== Segment start ==

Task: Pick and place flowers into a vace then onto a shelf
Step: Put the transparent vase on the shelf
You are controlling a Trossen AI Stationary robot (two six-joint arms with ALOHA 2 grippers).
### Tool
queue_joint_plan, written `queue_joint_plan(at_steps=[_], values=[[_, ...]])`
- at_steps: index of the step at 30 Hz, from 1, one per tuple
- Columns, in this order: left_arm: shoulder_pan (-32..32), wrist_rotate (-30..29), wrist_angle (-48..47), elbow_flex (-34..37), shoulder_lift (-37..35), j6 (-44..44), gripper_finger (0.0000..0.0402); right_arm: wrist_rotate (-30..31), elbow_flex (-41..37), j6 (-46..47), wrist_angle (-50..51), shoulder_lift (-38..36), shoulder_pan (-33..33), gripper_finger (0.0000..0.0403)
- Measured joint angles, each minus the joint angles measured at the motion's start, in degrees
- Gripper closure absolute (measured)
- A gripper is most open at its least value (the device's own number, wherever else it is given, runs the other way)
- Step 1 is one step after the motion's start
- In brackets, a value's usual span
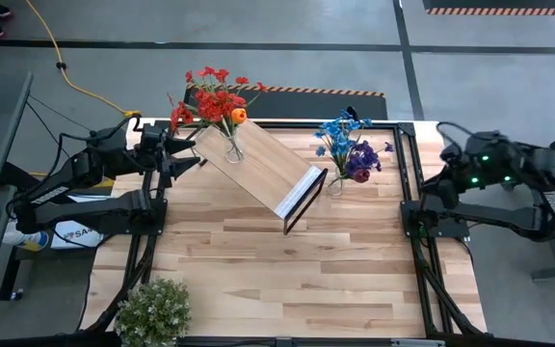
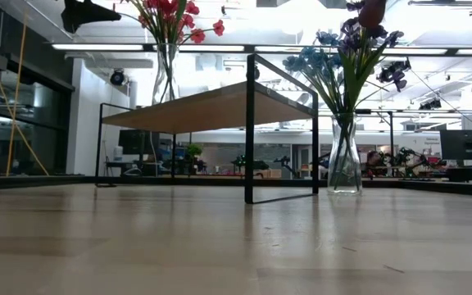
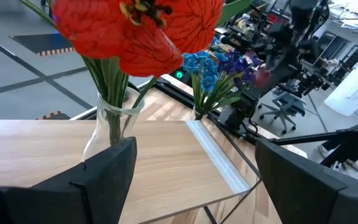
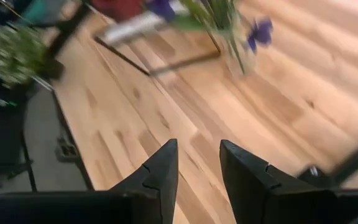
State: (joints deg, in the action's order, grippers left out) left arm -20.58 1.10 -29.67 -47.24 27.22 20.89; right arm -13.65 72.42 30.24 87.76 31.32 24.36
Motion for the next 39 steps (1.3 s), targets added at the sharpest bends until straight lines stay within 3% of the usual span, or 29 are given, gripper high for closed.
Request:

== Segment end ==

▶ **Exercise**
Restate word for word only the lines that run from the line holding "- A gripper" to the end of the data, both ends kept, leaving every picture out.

▶ **Response to the exercise**
- A gripper is most open at its least value (the device's own number, wherever else it is given, runs the other way)
- Step 1 is one step after the motion's start
- In brackets, a value's usual span
State: (joints deg, in the action's order, grippers left out) left arm -20.58 1.10 -29.67 -47.24 27.22 20.89; right arm -13.65 72.42 30.24 87.76 31.32 24.36
Motion for the next 39 steps (1.3 s), targets added at the sharpest bends until straight lines stay within 3% of the usual span, or 29 are given, gripper high for closed.
Request:

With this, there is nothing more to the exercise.